In patients with resected, high-risk node-negative (stage IIB and IIC) cutaneous melanoma, one year of adjuvant pembrolizumab reduces recurrence risk, but studies are evaluating other immune checkpoint inhibitors. In an open-label phase III trial (CheckMate-76K) of almost 800 patients with resected stage IIB and IIC melanoma, one year of adjuvant nivolumab improved one-year recurrence-free survival over placebo (89 versus 79 percent) and was well tolerated.3 Based on these data, for patients with high-risk node-negative (stage IIB and IIC) cutaneous melanoma, we suggest one year of adjuvant immunotherapy with either pembrolizumab or nivolumab.

 

Lack of benefit of CBD oil for relief of symptoms in advanced cancer (December 2022)
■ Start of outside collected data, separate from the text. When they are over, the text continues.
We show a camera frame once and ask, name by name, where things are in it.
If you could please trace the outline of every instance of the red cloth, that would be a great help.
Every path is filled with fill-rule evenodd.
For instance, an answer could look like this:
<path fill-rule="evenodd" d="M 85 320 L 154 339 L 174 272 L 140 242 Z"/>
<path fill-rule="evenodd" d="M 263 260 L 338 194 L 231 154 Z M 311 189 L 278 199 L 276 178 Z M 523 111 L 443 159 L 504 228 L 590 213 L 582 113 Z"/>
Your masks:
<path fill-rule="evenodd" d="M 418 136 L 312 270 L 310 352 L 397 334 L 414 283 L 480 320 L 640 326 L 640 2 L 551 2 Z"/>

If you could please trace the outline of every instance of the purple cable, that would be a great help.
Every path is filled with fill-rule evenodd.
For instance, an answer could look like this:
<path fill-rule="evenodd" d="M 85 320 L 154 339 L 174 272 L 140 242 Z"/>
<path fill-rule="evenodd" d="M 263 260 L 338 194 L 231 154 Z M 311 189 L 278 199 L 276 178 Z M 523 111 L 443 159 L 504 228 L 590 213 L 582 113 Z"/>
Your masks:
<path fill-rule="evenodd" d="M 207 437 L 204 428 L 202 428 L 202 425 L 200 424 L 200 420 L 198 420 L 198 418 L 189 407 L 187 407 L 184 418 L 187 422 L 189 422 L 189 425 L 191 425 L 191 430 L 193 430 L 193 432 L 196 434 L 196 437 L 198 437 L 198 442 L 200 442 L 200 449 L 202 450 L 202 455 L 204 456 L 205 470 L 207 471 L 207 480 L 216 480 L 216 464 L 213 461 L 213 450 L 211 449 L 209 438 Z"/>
Cannabidiol (CBD) is a naturally occurring molecule without psychoactive properties that can be procured by patients from legal marijuana dispensaries, online companies, or street suppliers. Although CBD oil is used by patients for a variety of conditions, there are few data on the risks and benefits in patients with cancer. A single phase II randomized trial of CBD oil for relief of symptoms in advanced cancer concluded that, compared with placebo, CBD oil did not add value to the reduction in symptom distress (including pain, nausea, vomiting, appetite loss, depression, or anxiety) provided by specialist palliative care.4 Use of CBD oil cannot be recommended for symptom management in advanced cancer.

 

Chemotherapy for localized Ewing sarcoma (December 2022)
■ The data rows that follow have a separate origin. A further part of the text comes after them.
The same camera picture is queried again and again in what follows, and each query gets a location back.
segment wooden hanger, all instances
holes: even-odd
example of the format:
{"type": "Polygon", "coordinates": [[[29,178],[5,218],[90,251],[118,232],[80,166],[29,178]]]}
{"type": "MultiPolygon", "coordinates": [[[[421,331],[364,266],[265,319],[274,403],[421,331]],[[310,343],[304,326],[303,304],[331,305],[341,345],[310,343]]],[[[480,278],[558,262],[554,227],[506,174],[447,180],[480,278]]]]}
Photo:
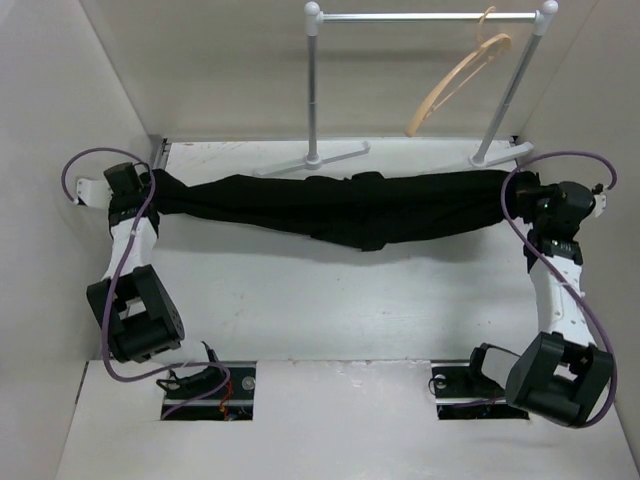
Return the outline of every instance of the wooden hanger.
{"type": "Polygon", "coordinates": [[[506,52],[511,48],[511,37],[506,33],[500,33],[495,37],[490,38],[486,42],[483,41],[484,39],[482,38],[481,34],[482,24],[484,23],[484,19],[487,17],[487,15],[493,11],[495,11],[495,7],[490,7],[486,12],[484,12],[484,15],[478,22],[478,30],[476,31],[476,40],[480,44],[478,48],[476,48],[473,52],[467,55],[464,60],[458,63],[458,65],[456,65],[453,70],[451,70],[447,74],[447,76],[444,77],[433,90],[431,90],[429,95],[425,97],[424,101],[418,107],[416,113],[413,115],[413,118],[409,122],[409,125],[407,125],[407,128],[404,132],[407,137],[413,137],[416,134],[418,127],[420,127],[422,122],[429,118],[433,114],[433,112],[435,112],[447,100],[455,95],[455,93],[460,90],[464,86],[464,84],[471,80],[480,70],[489,65],[503,52],[506,52]],[[436,103],[436,101],[442,95],[442,92],[461,72],[469,69],[481,59],[484,59],[484,61],[480,65],[478,65],[473,72],[471,72],[464,80],[462,80],[462,82],[460,82],[460,84],[451,93],[449,93],[446,97],[436,103]]]}

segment black cloth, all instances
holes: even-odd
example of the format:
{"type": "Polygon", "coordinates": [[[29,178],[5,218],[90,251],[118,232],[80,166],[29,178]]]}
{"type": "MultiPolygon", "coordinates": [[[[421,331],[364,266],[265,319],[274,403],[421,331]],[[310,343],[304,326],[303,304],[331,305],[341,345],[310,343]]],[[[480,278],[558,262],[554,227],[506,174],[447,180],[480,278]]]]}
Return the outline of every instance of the black cloth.
{"type": "MultiPolygon", "coordinates": [[[[192,187],[164,170],[154,175],[154,204],[165,215],[257,225],[373,251],[387,243],[430,240],[500,222],[500,188],[507,172],[405,178],[369,172],[344,180],[233,175],[192,187]]],[[[515,211],[516,190],[538,184],[533,173],[516,175],[507,192],[509,212],[515,211]]]]}

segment cable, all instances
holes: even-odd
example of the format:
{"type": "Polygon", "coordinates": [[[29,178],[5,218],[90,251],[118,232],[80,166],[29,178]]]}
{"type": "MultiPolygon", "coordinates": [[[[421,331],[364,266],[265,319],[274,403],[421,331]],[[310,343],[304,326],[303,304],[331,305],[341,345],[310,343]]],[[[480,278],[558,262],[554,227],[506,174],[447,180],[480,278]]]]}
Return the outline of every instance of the cable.
{"type": "Polygon", "coordinates": [[[520,231],[518,226],[515,224],[515,222],[509,215],[509,211],[507,209],[507,187],[511,179],[517,173],[521,172],[525,167],[528,167],[529,165],[539,162],[541,160],[545,160],[547,158],[553,158],[553,157],[563,157],[563,156],[586,157],[586,158],[592,158],[594,160],[597,160],[602,164],[604,164],[609,169],[609,172],[611,173],[611,183],[609,184],[608,187],[606,187],[606,189],[612,190],[618,183],[618,173],[616,172],[615,167],[609,160],[602,157],[601,155],[598,155],[596,153],[591,153],[591,152],[577,151],[577,150],[562,150],[558,152],[545,153],[543,155],[538,155],[536,157],[533,157],[529,160],[522,162],[520,165],[518,165],[518,167],[516,167],[511,172],[509,172],[507,177],[504,179],[504,182],[502,182],[502,188],[500,191],[500,205],[502,206],[502,213],[504,214],[504,218],[507,220],[507,222],[509,223],[509,225],[511,226],[515,234],[518,236],[518,238],[520,238],[522,243],[524,243],[524,245],[531,251],[531,253],[533,253],[533,255],[538,260],[540,260],[542,263],[546,265],[546,267],[551,271],[553,276],[556,277],[556,279],[562,284],[565,290],[569,293],[571,298],[573,298],[575,302],[580,306],[580,308],[586,314],[587,318],[591,321],[591,324],[594,326],[594,328],[598,332],[598,335],[602,339],[602,343],[604,344],[604,349],[608,353],[610,353],[611,356],[613,357],[613,372],[611,373],[611,382],[609,385],[609,393],[607,394],[607,399],[605,400],[605,403],[600,409],[600,411],[581,427],[581,428],[587,428],[595,425],[596,423],[598,423],[600,420],[604,418],[604,416],[607,414],[609,409],[611,409],[611,407],[613,406],[613,402],[616,398],[616,391],[618,389],[618,369],[616,366],[615,355],[613,353],[613,345],[611,343],[611,340],[609,339],[609,336],[607,335],[607,332],[605,331],[604,326],[602,325],[602,322],[600,321],[596,313],[591,309],[589,304],[587,304],[587,302],[582,298],[582,295],[580,295],[579,292],[575,291],[573,287],[569,285],[569,282],[564,277],[564,275],[562,275],[562,273],[556,267],[554,267],[553,264],[549,260],[547,260],[544,257],[544,255],[542,255],[529,240],[527,240],[527,237],[520,231]]]}
{"type": "Polygon", "coordinates": [[[119,382],[122,382],[122,383],[137,382],[139,380],[144,380],[145,378],[149,378],[149,377],[153,377],[154,375],[158,375],[159,373],[163,373],[163,372],[166,372],[168,370],[172,370],[172,369],[175,369],[175,368],[182,368],[182,367],[214,367],[214,368],[218,368],[219,370],[221,370],[222,372],[225,373],[225,379],[218,386],[216,386],[214,389],[212,389],[212,390],[210,390],[208,392],[202,393],[200,395],[197,395],[197,396],[195,396],[193,398],[190,398],[188,400],[185,400],[184,402],[181,402],[181,403],[179,403],[177,405],[174,405],[169,410],[164,412],[162,414],[162,417],[161,417],[164,420],[165,418],[167,418],[169,415],[171,415],[173,412],[175,412],[179,408],[182,408],[182,407],[184,407],[184,406],[188,405],[189,403],[194,402],[196,400],[201,400],[203,398],[206,398],[206,397],[208,397],[210,395],[213,395],[214,393],[218,392],[219,390],[221,390],[227,384],[227,382],[230,380],[231,372],[229,371],[229,369],[227,367],[225,367],[223,364],[221,364],[219,362],[187,362],[187,363],[174,363],[174,364],[171,364],[171,365],[167,365],[165,367],[157,368],[157,369],[152,370],[152,371],[147,372],[147,373],[143,373],[141,375],[135,375],[133,377],[123,377],[122,375],[118,374],[113,369],[113,367],[111,366],[111,359],[109,357],[109,353],[110,353],[109,352],[109,323],[111,321],[111,310],[113,308],[113,299],[114,299],[114,296],[115,296],[116,286],[118,284],[118,280],[120,278],[120,274],[122,273],[122,269],[124,268],[124,265],[125,265],[125,263],[127,261],[127,258],[129,257],[129,254],[131,253],[131,249],[133,248],[133,242],[135,240],[135,232],[138,229],[138,224],[140,223],[140,220],[142,220],[144,212],[147,210],[147,208],[151,204],[151,201],[153,200],[153,196],[155,195],[155,192],[156,192],[156,179],[155,179],[155,177],[153,175],[153,171],[152,171],[151,167],[149,166],[149,164],[147,164],[146,162],[142,161],[142,159],[140,159],[140,157],[134,155],[133,153],[127,152],[126,150],[120,150],[118,148],[110,148],[110,147],[90,148],[88,150],[84,150],[84,151],[78,153],[77,155],[73,156],[66,163],[64,168],[62,169],[62,174],[61,174],[62,190],[63,190],[64,194],[66,195],[66,197],[71,202],[73,202],[74,204],[77,204],[78,200],[76,198],[74,198],[73,195],[71,195],[71,192],[67,188],[67,173],[69,172],[69,168],[71,168],[71,166],[76,161],[78,161],[80,158],[82,158],[82,157],[84,157],[86,155],[89,155],[91,153],[95,153],[95,152],[117,153],[119,155],[124,155],[126,157],[129,157],[129,158],[133,159],[135,161],[135,165],[144,165],[145,166],[145,168],[149,172],[149,178],[151,180],[151,186],[149,188],[149,194],[145,198],[144,202],[142,203],[142,206],[140,207],[140,209],[136,213],[136,216],[134,217],[133,225],[131,226],[131,234],[129,236],[129,241],[127,242],[126,248],[124,249],[122,257],[120,258],[120,261],[118,262],[118,265],[116,266],[116,269],[115,269],[115,271],[113,273],[113,277],[111,278],[111,282],[109,284],[109,289],[107,291],[107,300],[106,300],[104,312],[102,314],[102,332],[101,332],[101,335],[100,335],[100,343],[101,343],[101,346],[102,346],[102,363],[104,364],[104,368],[107,370],[107,373],[109,374],[109,376],[111,378],[113,378],[114,380],[117,380],[119,382]]]}

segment clothes rack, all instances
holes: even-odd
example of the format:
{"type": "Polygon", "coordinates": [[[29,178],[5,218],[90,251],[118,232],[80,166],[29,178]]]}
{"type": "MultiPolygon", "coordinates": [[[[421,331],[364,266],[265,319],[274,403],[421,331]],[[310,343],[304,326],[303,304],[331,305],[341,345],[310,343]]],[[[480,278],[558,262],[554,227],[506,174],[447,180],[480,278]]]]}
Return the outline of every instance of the clothes rack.
{"type": "MultiPolygon", "coordinates": [[[[323,164],[346,160],[348,158],[366,155],[369,153],[370,145],[363,142],[357,150],[335,152],[335,154],[323,157],[318,152],[318,127],[317,127],[317,37],[321,24],[332,23],[417,23],[417,22],[478,22],[484,13],[340,13],[331,14],[320,10],[316,2],[308,2],[305,7],[307,48],[308,48],[308,125],[309,125],[309,149],[303,158],[290,160],[254,170],[254,175],[258,177],[280,175],[297,170],[317,170],[323,164]]],[[[511,161],[530,153],[533,145],[525,142],[521,145],[502,149],[498,152],[487,154],[491,142],[494,140],[498,128],[504,119],[511,101],[524,77],[527,67],[540,44],[540,40],[547,31],[553,16],[558,11],[558,2],[546,0],[541,9],[535,12],[520,13],[489,13],[485,16],[488,23],[531,23],[533,31],[529,37],[527,45],[520,56],[518,64],[514,70],[507,88],[503,94],[500,104],[487,128],[482,139],[480,148],[476,154],[472,155],[468,161],[472,167],[486,168],[511,161]]]]}

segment white enclosure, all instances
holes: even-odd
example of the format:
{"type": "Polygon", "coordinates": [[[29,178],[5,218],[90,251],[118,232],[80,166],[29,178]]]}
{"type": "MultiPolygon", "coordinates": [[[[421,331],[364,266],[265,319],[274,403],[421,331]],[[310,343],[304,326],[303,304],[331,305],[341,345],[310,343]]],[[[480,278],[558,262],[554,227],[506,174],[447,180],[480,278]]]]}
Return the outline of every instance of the white enclosure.
{"type": "Polygon", "coordinates": [[[158,422],[153,382],[114,385],[91,362],[57,480],[638,478],[614,414],[591,433],[438,421],[429,376],[421,361],[259,362],[253,421],[158,422]]]}
{"type": "MultiPolygon", "coordinates": [[[[306,134],[307,0],[82,0],[147,131],[178,140],[291,139],[306,134]]],[[[534,11],[542,0],[320,0],[330,13],[534,11]]],[[[520,133],[595,0],[563,2],[508,113],[520,133]]],[[[419,131],[481,136],[531,25],[506,32],[513,51],[474,78],[419,131]]],[[[323,25],[320,134],[402,136],[424,96],[477,46],[459,23],[323,25]]]]}
{"type": "MultiPolygon", "coordinates": [[[[361,253],[163,217],[153,264],[188,339],[155,360],[201,358],[200,340],[222,360],[258,360],[256,418],[159,422],[161,392],[152,381],[118,384],[95,361],[99,331],[85,289],[104,273],[110,239],[104,212],[64,199],[62,165],[94,146],[148,159],[162,137],[173,141],[167,169],[188,184],[302,157],[304,3],[0,2],[3,478],[638,478],[631,457],[640,452],[636,0],[561,0],[491,145],[499,151],[519,136],[538,152],[590,149],[620,171],[605,214],[586,222],[579,238],[587,299],[620,368],[617,412],[603,423],[574,431],[540,418],[436,420],[429,360],[468,357],[483,341],[521,351],[536,333],[521,245],[502,224],[361,253]],[[255,462],[245,461],[247,451],[255,462]]],[[[319,3],[332,13],[490,5],[522,12],[541,1],[319,3]]],[[[318,173],[406,176],[466,165],[530,31],[484,25],[485,37],[511,35],[513,50],[423,125],[419,135],[428,138],[408,140],[392,137],[476,47],[476,25],[323,25],[320,148],[366,139],[372,150],[318,173]]],[[[119,161],[98,155],[71,176],[99,177],[119,161]]],[[[585,165],[552,161],[541,168],[543,181],[606,181],[599,167],[585,165]]]]}
For patients with localized Ewing sarcoma (ES), vincristine, doxorubicin, and cyclophosphamide alternating with ifosfamide plus etoposide (VDC/IE) is used in the United States as neoadjuvant therapy, while vincristine, ifosfamide, doxorubicin, and etoposide (VIDE) is used in Europe. In a randomized phase III trial (EE2012) of over 600 patients with ES, initial treatment with VDC/IE improved overall survival over VIDE (three-year overall survival 82 versus 75 percent), reduced rates of grade >=3 febrile neutropenia (58 versus 74 percent), and shortened treatment duration by two months.5 Based on these data, for patients with localized ES, we recommend initial chemotherapy with VDC/IE rather than VIDE.

 

1. Hurvitz SA, Hegg R, Chung WP, et al. Trastuzumab deruxtecan versus trastuzumab emtansine in patients with HER2-positive metastatic breast cancer: updated results from DESTINY-Breast03, a randomised, open-label, phase 3 trial. Lancet. 2022;online on 12/7/22.

 

2. Monk BJ, Parkinson C, Lim MC, et al. A Randomized, Phase III Trial to Evaluate Rucaparib Monotherapy as Maintenance Treatment in Patients With Newly Diagnosed Ovarian Cancer (ATHENA-MONO/GOG-3020/ENGOT-ov45). J Clin Oncol. 2022;suppl 17: abstr LBA5500.

 

3. Long, et al. Adjuvant therapy with nivolumab versus placebo in patients with Stage IIB/C melanoma (CheckMate-76K). Society of Melanoma Research. Presented as a late-breaking plenary abstract on October 19, 2022. https://clin.larvol.com/abstract-detail/SMR%202022/60490438 (Accessed on December 06, 2022).

 

4. Hardy J, Greer R, Huggett G, et al. Phase IIb Randomized, Placebo-Controlled, Dose-Escalating, Double-Blind Study of Cannabidiol Oil for the Relief of Symptoms in Advanced Cancer (MedCan1-CBD). J Clin Oncol. 2022.

 

5. Brennan B, Kirton L, Marec-Berard P, et al. Comparison of two chemotherapy regimens in patients with newly diagnosed Ewing sarcoma (EE2012): an open-label, randomised, phase 3 trial. Lancet. 2022;400(10362):1513.